_Extracted data_.
⁂

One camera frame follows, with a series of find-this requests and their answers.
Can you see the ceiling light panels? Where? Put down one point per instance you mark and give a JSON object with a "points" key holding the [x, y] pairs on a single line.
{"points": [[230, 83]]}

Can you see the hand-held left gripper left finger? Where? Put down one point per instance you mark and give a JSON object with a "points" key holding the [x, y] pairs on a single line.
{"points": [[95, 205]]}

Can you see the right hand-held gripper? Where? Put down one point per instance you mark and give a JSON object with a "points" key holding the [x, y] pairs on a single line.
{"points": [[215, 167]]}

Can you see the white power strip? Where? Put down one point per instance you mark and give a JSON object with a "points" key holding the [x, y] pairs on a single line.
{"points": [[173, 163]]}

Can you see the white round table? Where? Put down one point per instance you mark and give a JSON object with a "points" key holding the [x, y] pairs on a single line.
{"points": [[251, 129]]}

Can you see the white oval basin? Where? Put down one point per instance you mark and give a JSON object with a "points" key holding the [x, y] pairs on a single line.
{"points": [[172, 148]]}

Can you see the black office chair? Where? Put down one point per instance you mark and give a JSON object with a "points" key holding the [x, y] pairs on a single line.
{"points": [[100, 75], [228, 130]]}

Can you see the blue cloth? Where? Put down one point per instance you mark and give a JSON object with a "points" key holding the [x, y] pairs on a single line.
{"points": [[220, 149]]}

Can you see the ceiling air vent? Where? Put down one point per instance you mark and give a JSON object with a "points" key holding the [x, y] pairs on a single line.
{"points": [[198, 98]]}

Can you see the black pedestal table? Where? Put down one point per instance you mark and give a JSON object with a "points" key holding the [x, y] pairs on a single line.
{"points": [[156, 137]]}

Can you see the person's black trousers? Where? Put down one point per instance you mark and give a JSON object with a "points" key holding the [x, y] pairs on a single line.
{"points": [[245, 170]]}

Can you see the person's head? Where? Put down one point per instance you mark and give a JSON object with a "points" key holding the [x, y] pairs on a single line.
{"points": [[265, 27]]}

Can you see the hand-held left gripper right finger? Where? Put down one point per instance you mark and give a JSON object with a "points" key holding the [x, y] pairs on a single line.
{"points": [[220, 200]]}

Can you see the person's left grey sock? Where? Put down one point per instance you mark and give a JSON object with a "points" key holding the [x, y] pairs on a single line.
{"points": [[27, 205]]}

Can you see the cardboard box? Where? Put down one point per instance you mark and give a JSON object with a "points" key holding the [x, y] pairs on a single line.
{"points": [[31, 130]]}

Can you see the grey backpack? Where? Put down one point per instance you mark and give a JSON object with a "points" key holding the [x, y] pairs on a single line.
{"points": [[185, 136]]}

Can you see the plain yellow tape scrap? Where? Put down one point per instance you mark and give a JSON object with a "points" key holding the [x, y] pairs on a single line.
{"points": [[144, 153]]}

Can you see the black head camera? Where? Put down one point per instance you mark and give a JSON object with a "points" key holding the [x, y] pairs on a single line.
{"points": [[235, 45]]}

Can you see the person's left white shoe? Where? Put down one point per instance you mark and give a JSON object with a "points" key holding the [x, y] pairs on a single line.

⁂

What this exercise calls for is a precise transcription of the material above.

One camera frame follows, with a series of find-this requests and their answers.
Can you see the ceiling light panels? Where? Put down one point per instance you mark and give a JSON object with a "points" key holding the [x, y] pairs on a single line.
{"points": [[230, 83]]}

Can you see the hand-held left gripper left finger? Where? Put down one point per instance you mark and give a JSON object with a "points" key holding the [x, y] pairs on a single line.
{"points": [[95, 205]]}

Can you see the right hand-held gripper? Where? Put down one point per instance you mark and give a JSON object with a "points" key holding the [x, y] pairs on a single line.
{"points": [[215, 167]]}

Can you see the white power strip? Where? Put down one point per instance you mark and give a JSON object with a "points" key holding the [x, y] pairs on a single line.
{"points": [[173, 163]]}

Can you see the white round table? Where? Put down one point per instance you mark and give a JSON object with a "points" key holding the [x, y] pairs on a single line.
{"points": [[251, 129]]}

Can you see the white oval basin? Where? Put down one point per instance you mark and give a JSON object with a "points" key holding the [x, y] pairs on a single line.
{"points": [[172, 148]]}

Can you see the black office chair? Where? Put down one point per instance you mark and give a JSON object with a "points" key holding the [x, y] pairs on a single line.
{"points": [[100, 75], [228, 130]]}

Can you see the blue cloth? Where? Put down one point per instance you mark and give a JSON object with a "points" key holding the [x, y] pairs on a single line.
{"points": [[220, 149]]}

Can you see the ceiling air vent? Where? Put down one point per instance you mark and give a JSON object with a "points" key holding the [x, y] pairs on a single line.
{"points": [[198, 98]]}

Can you see the black pedestal table? Where? Put down one point per instance you mark and give a JSON object with a "points" key holding the [x, y] pairs on a single line.
{"points": [[156, 137]]}

Can you see the person's black trousers? Where? Put down one point per instance you mark and give a JSON object with a "points" key holding the [x, y] pairs on a single line.
{"points": [[245, 170]]}

Can you see the person's head? Where? Put down one point per instance you mark and give a JSON object with a "points" key holding the [x, y] pairs on a single line.
{"points": [[265, 27]]}

Can you see the hand-held left gripper right finger? Where? Put down one point per instance you mark and give a JSON object with a "points" key holding the [x, y] pairs on a single line.
{"points": [[220, 200]]}

Can you see the person's left grey sock? Where? Put down one point per instance you mark and give a JSON object with a "points" key holding the [x, y] pairs on a single line.
{"points": [[27, 205]]}

Can you see the cardboard box? Where? Put down one point per instance you mark and give a JSON object with a "points" key holding the [x, y] pairs on a single line.
{"points": [[31, 130]]}

Can you see the grey backpack? Where? Put down one point per instance you mark and give a JSON object with a "points" key holding the [x, y] pairs on a single line.
{"points": [[185, 136]]}

Can you see the plain yellow tape scrap? Where? Put down one point per instance you mark and give a JSON object with a "points" key holding the [x, y] pairs on a single line.
{"points": [[144, 153]]}

Can you see the black head camera? Where? Put down one point per instance you mark and give a JSON object with a "points" key holding the [x, y] pairs on a single line.
{"points": [[235, 45]]}

Can you see the person's left white shoe? Where? Put down one point per instance you mark and give a JSON object with a "points" key holding the [x, y] pairs on a single line.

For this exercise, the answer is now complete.